When Dorothy Day was in Los Angeles on that occasion, she was an overnight
guest in the Coffield home.
Kerry was until rccently the
elected vicar for
priests of the Orange diocese. I remarked to him after the Mass that the
mortuary didn't make much profit on the coffin, a simple wooden one. He
said, "John left no specific instructions. I didn't like what I saw at the
mortuary, so I went to the Internet. I found a local shop advertising cheap
coffins, and I ordered that one. I knew it was what John would
want."
About 200 of us attended the graveside
service at Ascension Cemetery. Members of the parish choir sang hymns in
Spanish. Kerry Beaulieu read the burial prayers and gave a short homily. Then he
invited others to speak. I stepped forward first, and spoke about my admiration
for John Coffield and my many contacts with him during the past 50 years. I
could tell that most couldn't understand me, so I concluded my remarks with a
short summary in Spanish.
The other speaker awed us all.

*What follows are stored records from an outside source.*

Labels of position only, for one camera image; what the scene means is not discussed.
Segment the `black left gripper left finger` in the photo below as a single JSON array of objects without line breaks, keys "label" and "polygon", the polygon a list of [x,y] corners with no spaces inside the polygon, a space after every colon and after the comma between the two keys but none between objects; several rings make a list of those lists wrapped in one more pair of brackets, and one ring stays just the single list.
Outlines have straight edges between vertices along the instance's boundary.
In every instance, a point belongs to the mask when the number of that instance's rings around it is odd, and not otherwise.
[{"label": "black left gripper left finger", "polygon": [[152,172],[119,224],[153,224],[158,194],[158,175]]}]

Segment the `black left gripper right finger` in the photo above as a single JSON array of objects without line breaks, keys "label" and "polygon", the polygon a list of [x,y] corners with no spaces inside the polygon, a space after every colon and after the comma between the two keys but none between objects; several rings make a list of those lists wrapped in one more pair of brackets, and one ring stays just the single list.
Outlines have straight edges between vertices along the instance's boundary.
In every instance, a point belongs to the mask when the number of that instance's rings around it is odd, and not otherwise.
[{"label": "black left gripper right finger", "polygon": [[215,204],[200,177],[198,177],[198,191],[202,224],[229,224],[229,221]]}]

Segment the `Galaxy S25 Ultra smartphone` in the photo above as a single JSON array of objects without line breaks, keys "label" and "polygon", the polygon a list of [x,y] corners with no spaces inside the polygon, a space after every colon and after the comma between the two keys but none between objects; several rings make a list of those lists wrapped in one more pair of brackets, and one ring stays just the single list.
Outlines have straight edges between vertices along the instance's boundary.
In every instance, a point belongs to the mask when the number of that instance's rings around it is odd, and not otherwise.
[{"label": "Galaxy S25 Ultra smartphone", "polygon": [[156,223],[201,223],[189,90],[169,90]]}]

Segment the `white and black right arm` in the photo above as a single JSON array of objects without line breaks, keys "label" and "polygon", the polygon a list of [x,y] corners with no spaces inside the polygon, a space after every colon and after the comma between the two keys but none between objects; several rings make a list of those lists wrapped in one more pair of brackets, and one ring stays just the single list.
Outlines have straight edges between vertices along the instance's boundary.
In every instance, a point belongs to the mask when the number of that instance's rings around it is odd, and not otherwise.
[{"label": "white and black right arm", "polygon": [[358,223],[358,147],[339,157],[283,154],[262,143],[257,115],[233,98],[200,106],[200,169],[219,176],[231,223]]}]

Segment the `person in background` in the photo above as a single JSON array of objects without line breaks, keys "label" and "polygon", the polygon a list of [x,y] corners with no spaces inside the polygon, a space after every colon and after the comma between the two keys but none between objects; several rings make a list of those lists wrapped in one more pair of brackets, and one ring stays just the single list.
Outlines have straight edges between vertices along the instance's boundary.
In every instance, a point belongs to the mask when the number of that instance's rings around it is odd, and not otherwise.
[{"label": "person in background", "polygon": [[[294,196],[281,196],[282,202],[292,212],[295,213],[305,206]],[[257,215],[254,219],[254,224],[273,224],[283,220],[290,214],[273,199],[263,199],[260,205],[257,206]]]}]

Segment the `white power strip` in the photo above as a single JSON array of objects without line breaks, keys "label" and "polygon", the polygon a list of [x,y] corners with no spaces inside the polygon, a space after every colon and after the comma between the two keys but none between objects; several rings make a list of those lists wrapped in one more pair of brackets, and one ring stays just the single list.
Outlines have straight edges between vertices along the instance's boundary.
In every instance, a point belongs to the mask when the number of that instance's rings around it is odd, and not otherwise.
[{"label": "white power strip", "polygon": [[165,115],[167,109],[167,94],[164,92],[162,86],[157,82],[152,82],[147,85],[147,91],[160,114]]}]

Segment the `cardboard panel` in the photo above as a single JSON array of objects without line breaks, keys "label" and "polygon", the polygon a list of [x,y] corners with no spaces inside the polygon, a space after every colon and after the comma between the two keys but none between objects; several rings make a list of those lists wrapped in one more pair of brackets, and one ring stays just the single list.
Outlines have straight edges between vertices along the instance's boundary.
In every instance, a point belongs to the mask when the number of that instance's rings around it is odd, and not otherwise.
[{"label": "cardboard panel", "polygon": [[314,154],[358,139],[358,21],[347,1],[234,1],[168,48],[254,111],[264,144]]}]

When I
first met young Juan Carlos at John's 50th ordination anniversary celebration in
1991, I told him that I had read about him in the newspaper. Now
from his wheelchair at the graveside, he told his story in both languages: "The
day after I fell from the freight train and lost both of my legs, Padre Juan
visited me in the hospital. I told him to go away, that I didn't want any of his
sacraments or counseling. The same scene was repeated the next two days. The
fourth day I pretended to be asleep. He sat down and talked for a while,
almost forcing me to smile. I was still faking sleep when he left the room.
After that we were more friendly. When I left the hospital, I became a
guest in his home. He began to teach me English, and he helped me meet people in
the community who are now my dearest friends. Wherever God takes me in this
life, and in the life to come, I plan to love everyone the way Padre Juan
does."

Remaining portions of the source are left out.